At DevFacto, Ideation is a collaborative process we use to facilitate our customers’ innovative thinking and problem solving. It helps us uncover the ideal solution through a series of exercises that shift the perception of the challenges at hand. Through a mix of convergent and divergent techniques it explores opportunities and reveals the hidden value within any organization. And by bringing cross-functional teams together, it encourages collaboration and idea-sharing without long, drawn out meetings.

As cognitive science proves, humans are hardwired to think convergently. When faced with a challenge, we want to come up with a single, well-established, logical answer. We constantly narrow down the options until we arrive at the right solution. Once we have it, we head straight to executing. Any alternative solutions that were discovered in the process end up discarded.
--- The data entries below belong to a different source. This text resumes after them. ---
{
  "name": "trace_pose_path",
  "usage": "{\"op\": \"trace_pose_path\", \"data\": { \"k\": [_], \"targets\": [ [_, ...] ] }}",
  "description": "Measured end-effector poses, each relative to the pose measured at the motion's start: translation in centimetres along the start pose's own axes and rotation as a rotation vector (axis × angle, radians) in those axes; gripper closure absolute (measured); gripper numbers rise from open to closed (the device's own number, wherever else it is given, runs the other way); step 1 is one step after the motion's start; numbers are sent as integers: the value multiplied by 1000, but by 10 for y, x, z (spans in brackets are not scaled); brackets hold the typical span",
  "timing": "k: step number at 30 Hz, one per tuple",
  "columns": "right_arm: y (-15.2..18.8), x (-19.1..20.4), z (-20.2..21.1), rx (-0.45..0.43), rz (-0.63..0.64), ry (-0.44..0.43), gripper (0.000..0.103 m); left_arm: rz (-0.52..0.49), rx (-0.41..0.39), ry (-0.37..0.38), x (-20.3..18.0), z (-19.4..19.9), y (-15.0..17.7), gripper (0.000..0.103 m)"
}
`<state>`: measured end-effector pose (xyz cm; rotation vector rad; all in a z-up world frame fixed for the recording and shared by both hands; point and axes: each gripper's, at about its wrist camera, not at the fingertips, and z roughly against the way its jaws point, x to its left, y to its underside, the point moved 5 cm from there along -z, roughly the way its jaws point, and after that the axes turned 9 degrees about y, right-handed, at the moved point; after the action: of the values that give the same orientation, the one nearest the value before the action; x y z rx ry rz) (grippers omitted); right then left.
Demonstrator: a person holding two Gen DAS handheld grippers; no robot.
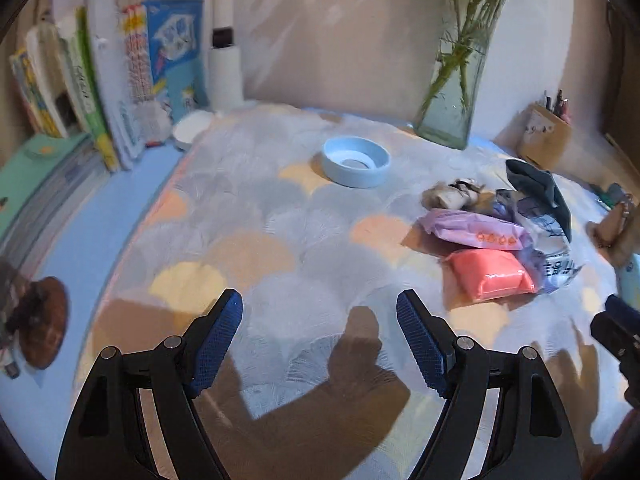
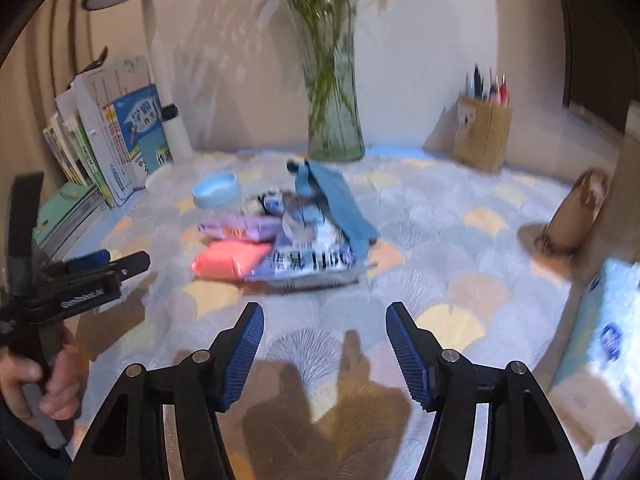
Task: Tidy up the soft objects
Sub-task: 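Move both open tools back over the desk toward the remaining items, then grasp the light blue round dish with the left tool while the right tool grasps the blue-grey cloth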
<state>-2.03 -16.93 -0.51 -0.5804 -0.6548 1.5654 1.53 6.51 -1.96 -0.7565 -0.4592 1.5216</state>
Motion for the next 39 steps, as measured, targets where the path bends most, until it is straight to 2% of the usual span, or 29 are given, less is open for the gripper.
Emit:
{"op": "trace_pose_path", "data": {
  "k": [5, 13, 16, 19, 21, 23, 25, 26, 28, 30, 33, 36, 38, 39],
  "targets": [
    [4, -6, -11, 20, -34, -3, 41, -87, 10, -12, -15, -4, 3, 25],
    [4, -10, -12, 43, -53, -5, 41, -33, 18, 18, -6, -4, 1, 25],
    [4, -9, -11, 52, -50, -12, 41, -32, 50, 34, -8, 2, -2, 25],
    [-4, -9, -8, 77, -67, -48, 41, -19, 73, 68, -15, 21, -19, 25],
    [-19, -11, -5, 85, -75, -63, 41, -6, 104, 73, -18, 29, -41, 25],
    [-38, -11, -4, 64, -76, -72, 40, 29, 148, 99, -19, 20, -60, 24],
    [-56, -12, -8, 48, -83, -61, 28, 75, 135, 131, -19, 4, -74, 24],
    [-61, -12, -11, 50, -88, -55, 27, 84, 115, 128, -18, -7, -81, 24],
    [-75, -11, -24, 53, -104, -76, 27, 79, 87, 93, -16, -35, -92, 24],
    [-83, -9, -36, 68, -108, -85, 27, 76, 110, 43, -11, -66, -96, 24],
    [-88, -4, -56, 99, -90, -81, 27, 94, 142, 55, -8, -92, -100, 24],
    [-88, 2, -71, 125, -62, -101, 27, 61, 127, 9, -10, -110, -104, 24],
    [-89, 1, -78, 118, -64, -90, 30, 36, 113, -1, -11, -116, -106, 24],
    [-91, -1, -81, 117, -76, -95, 45, 31, 99, -17, -11, -118, -105, 26]
  ]
}}
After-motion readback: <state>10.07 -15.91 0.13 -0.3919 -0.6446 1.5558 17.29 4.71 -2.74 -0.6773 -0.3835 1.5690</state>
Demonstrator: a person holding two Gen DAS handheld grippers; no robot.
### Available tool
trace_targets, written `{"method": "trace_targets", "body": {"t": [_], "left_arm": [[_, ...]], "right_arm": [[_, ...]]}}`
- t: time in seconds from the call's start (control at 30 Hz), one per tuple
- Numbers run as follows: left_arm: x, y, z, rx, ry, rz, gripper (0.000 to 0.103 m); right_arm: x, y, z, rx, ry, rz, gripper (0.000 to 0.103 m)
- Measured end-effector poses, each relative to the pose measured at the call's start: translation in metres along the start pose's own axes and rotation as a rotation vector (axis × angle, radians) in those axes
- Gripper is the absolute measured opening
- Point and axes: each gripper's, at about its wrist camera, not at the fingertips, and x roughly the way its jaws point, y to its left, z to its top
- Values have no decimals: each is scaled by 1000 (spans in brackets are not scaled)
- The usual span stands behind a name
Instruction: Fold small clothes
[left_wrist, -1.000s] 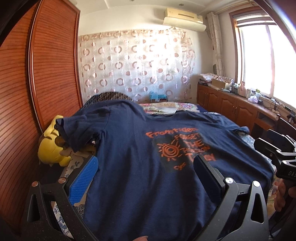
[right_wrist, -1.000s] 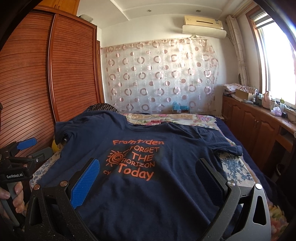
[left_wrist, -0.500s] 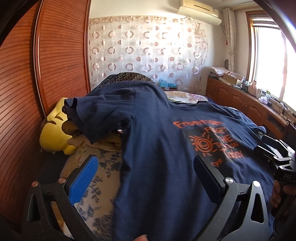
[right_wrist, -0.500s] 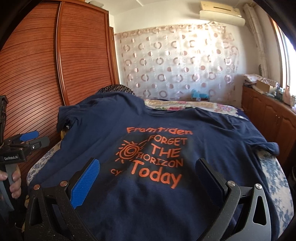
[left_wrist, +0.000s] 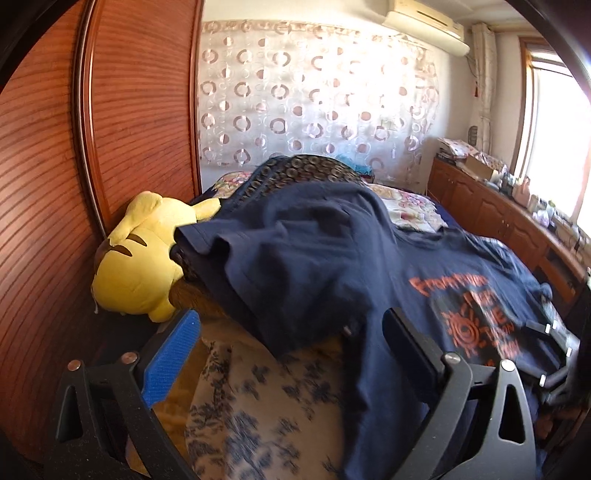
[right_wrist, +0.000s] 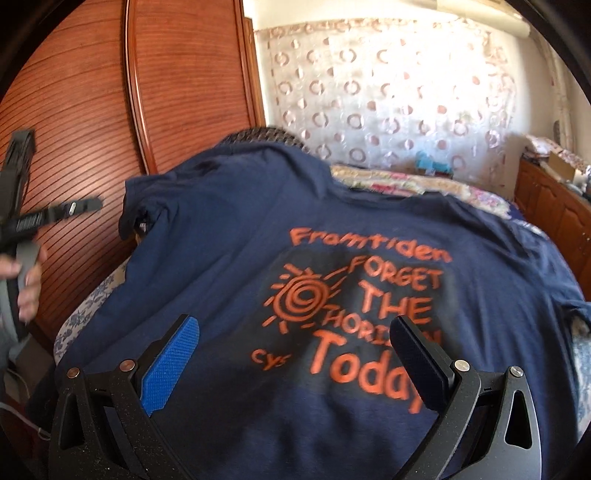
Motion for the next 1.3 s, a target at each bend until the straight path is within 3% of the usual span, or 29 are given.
{"method": "trace_targets", "body": {"t": [0.2,0.27,0.33,0.47,0.67,0.87,1.17,1.23,1.3], "left_arm": [[32,36,25,-50,38,31,85],[43,43,31,-54,55,29,70],[53,47,34,-58,81,28,69],[63,46,34,-52,116,-1,55],[63,37,34,3,120,4,7],[42,7,57,67,60,-57,4],[22,-104,94,236,53,-221,5],[15,-123,96,277,58,-243,11],[7,-129,95,290,51,-268,33]], "right_arm": [[2,2,3,-37,30,9,103],[2,-1,2,-38,36,9,103],[2,-1,3,-34,32,8,103],[3,-2,3,-19,30,5,103],[5,6,1,-18,22,-1,103],[6,8,1,-12,22,-1,103],[5,4,1,8,21,4,103],[5,2,1,12,18,6,103],[5,2,1,17,15,8,103]]}}
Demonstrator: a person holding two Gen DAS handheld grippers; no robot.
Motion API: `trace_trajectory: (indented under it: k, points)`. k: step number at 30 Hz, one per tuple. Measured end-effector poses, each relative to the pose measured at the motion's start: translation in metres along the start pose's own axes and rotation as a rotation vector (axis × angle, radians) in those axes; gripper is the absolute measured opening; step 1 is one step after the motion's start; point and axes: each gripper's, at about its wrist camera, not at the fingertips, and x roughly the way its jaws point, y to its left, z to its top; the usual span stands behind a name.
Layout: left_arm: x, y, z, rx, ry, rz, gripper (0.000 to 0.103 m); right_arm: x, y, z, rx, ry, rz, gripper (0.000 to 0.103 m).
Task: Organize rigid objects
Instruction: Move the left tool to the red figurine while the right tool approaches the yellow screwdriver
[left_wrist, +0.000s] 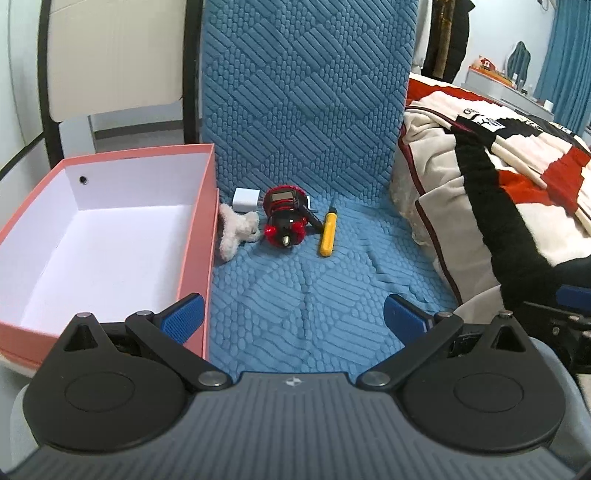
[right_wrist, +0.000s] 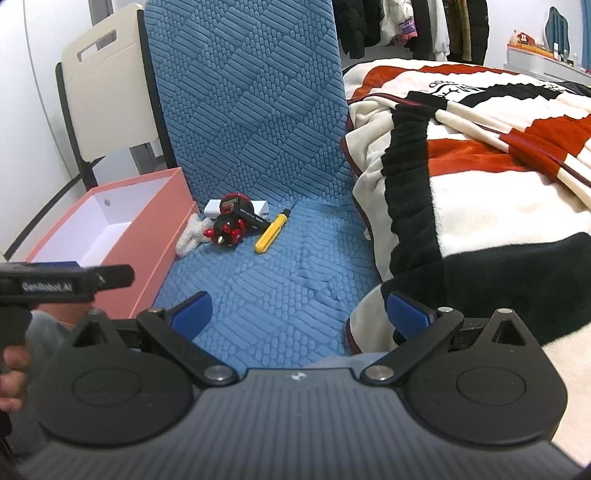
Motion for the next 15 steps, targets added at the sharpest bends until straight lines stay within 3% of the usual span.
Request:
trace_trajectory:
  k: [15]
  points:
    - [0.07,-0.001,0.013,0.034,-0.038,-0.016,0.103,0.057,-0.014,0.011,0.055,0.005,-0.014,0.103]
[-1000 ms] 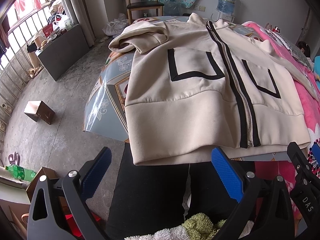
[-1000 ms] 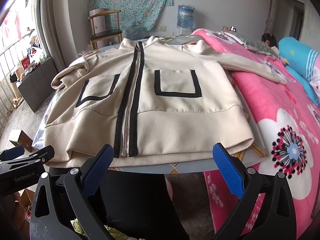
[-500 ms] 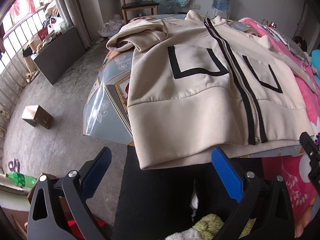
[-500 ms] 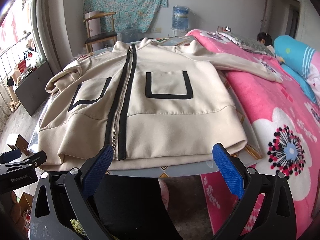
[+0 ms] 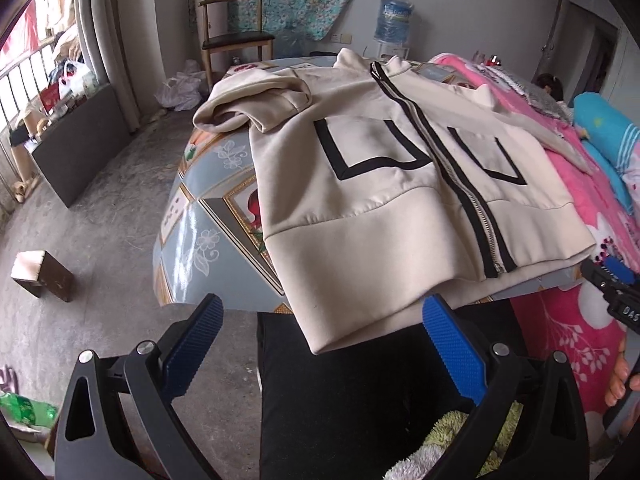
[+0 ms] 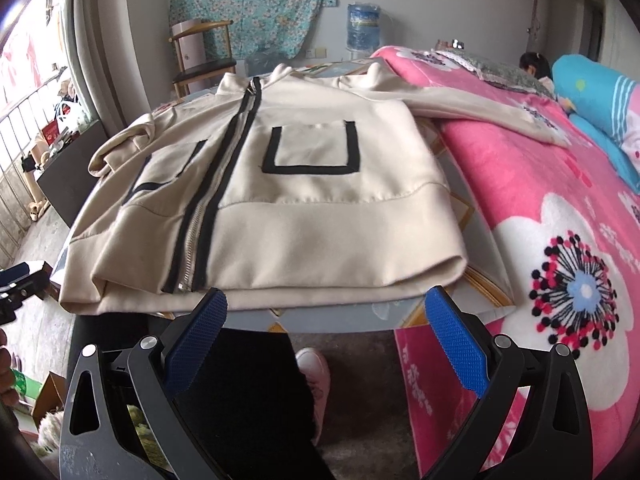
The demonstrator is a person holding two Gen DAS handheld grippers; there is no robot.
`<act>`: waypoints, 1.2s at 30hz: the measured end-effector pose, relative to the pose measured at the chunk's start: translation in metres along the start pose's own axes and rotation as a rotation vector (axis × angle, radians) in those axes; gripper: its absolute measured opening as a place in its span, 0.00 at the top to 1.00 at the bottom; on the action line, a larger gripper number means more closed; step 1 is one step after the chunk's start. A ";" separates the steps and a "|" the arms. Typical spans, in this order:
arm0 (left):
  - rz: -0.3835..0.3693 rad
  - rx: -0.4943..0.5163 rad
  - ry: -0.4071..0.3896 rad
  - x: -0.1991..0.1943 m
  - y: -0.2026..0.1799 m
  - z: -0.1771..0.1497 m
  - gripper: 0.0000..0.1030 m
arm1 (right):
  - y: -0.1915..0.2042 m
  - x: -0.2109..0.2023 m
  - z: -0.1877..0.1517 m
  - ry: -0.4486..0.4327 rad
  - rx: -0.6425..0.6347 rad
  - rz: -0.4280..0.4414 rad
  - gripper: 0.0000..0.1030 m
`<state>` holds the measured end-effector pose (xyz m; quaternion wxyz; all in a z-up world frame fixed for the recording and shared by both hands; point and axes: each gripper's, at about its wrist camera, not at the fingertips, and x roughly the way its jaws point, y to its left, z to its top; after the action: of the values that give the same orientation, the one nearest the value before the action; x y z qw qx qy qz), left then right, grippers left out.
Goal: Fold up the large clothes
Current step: 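Grasp the jacket hem with the left tool while the right tool grasps the hem too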
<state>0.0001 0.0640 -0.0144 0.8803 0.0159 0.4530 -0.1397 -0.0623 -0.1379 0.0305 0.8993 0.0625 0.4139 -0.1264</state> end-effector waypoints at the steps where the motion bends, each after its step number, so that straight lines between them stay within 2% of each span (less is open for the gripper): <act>1: -0.020 -0.009 0.005 0.000 0.002 -0.001 0.05 | -0.003 0.000 -0.001 0.001 -0.004 -0.001 0.07; 5: -0.050 -0.059 0.026 0.009 0.010 -0.002 0.05 | -0.012 0.000 -0.004 0.006 -0.013 0.007 0.07; 7: -0.120 -0.088 0.031 0.013 0.015 -0.003 0.05 | -0.014 0.000 -0.003 0.012 -0.010 0.035 0.07; 9: -0.137 -0.117 0.034 0.017 0.017 -0.003 0.05 | -0.013 0.001 -0.002 0.016 -0.006 0.064 0.07; 12: -0.093 -0.103 0.031 0.025 0.016 -0.005 0.05 | 0.001 0.004 0.003 0.015 -0.030 0.125 0.07; 17: 0.109 0.077 0.082 0.046 0.001 -0.013 0.05 | 0.053 0.012 0.015 0.021 -0.151 0.321 0.12; 20: 0.122 0.100 0.093 0.050 0.004 -0.020 0.05 | 0.083 0.024 0.020 0.057 -0.234 0.405 0.23; 23: 0.093 0.099 0.100 0.051 0.007 -0.026 0.05 | 0.104 0.035 0.022 0.099 -0.311 0.440 0.37; 27: 0.048 0.086 0.116 0.053 0.011 -0.033 0.19 | 0.123 0.047 0.020 0.166 -0.404 0.456 0.55; 28: 0.038 0.078 0.124 0.055 0.012 -0.034 0.23 | 0.127 0.049 0.019 0.182 -0.428 0.452 0.59; 29: 0.029 0.073 0.135 0.057 0.013 -0.035 0.32 | 0.132 0.051 0.017 0.191 -0.449 0.449 0.60; 32: -0.020 0.052 0.139 0.057 0.014 -0.037 0.43 | 0.140 0.052 0.011 0.190 -0.485 0.439 0.66; 35: -0.061 0.052 0.141 0.056 0.012 -0.035 0.55 | 0.146 0.057 0.009 0.195 -0.499 0.424 0.82; 36: -0.072 0.054 0.142 0.055 0.012 -0.035 0.60 | 0.146 0.059 0.009 0.196 -0.495 0.413 0.90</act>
<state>0.0060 0.0680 -0.0804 0.8396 0.0331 0.5108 -0.1817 0.0215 -0.0097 -0.0074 0.8497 -0.0633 0.4952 0.1696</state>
While that is a great approach for hacking away at day-to-day tasks, it doesn’t encourage meaningful change in an organization nor allow for innovative thinking. When we go straight from the perceived problem to the seemingly obvious solution, we skim over pain points and miss perspectives that can fundamentally alter our vision for the future.

Our ideation process disrupts the typical approach to solving problems by bringing people together and affording them the chance to think collaboratively in different modes while driving alignment around the most powerful ideas.

Over the years, Ideation has helped our clients realize numerous benefits  – from experimenting and testing ideas before setting them in motion, to reimagining user experience, boosting customer satisfaction, and cracking new markets.

Software Ideation Session

Why do we need an Ideation room?

Meetings, deservedly, have a bad rep and the typical conference room design only escalates this problem. Large conference tables lower meeting engagement, while poor flow discourages collaboration – both of which are critical to creativity and innovative thinking. We are creatures of our environments far more often than we think. Which is why a new approach to the space is so powerful. We wanted to create a space that transforms the mindset and inspires fresh ideas. One that changes the expected meeting dynamic and gets everyone active, working, and exploring. By setting the stage for ambitious collaboration, our ideation room does just that.

We’ve built it with creative, brainstorming sessions in mind, so it’s is full of light and bright workable space. Writable surfaces all around the room facilitate idea sharing, while standing-height desks help get people moving and collaborating. Although the typical conference room fare – long conference table and chairs – is gone, we kept some uber-comfortable high stools to maximize accessibility. And because Ideation sessions can get quite intense, we’ve added a lounge area just outside the room so that the participants can recharge when it’s time to take a break.

Just last week, I facilitated my first workshop in the new space with one of our clients that’s looking to deliver a WOW experience to their end-users. Being a part of an Ideation workshop held in a space designed to foster empathy and common understanding among teams was eye-opening to everyone involved. We saw inspiring ideas spring to life but also witnessed a diverse, cross-functional team come together in an unexpected way. For this group, looking at a business problem in a new way, in a completely different type of environment brought results that went beyond what we could anticipate.

Powerful ideas are just around the corner, and sometimes a special kind of meeting in an entirely different space is just what’s needed to find them.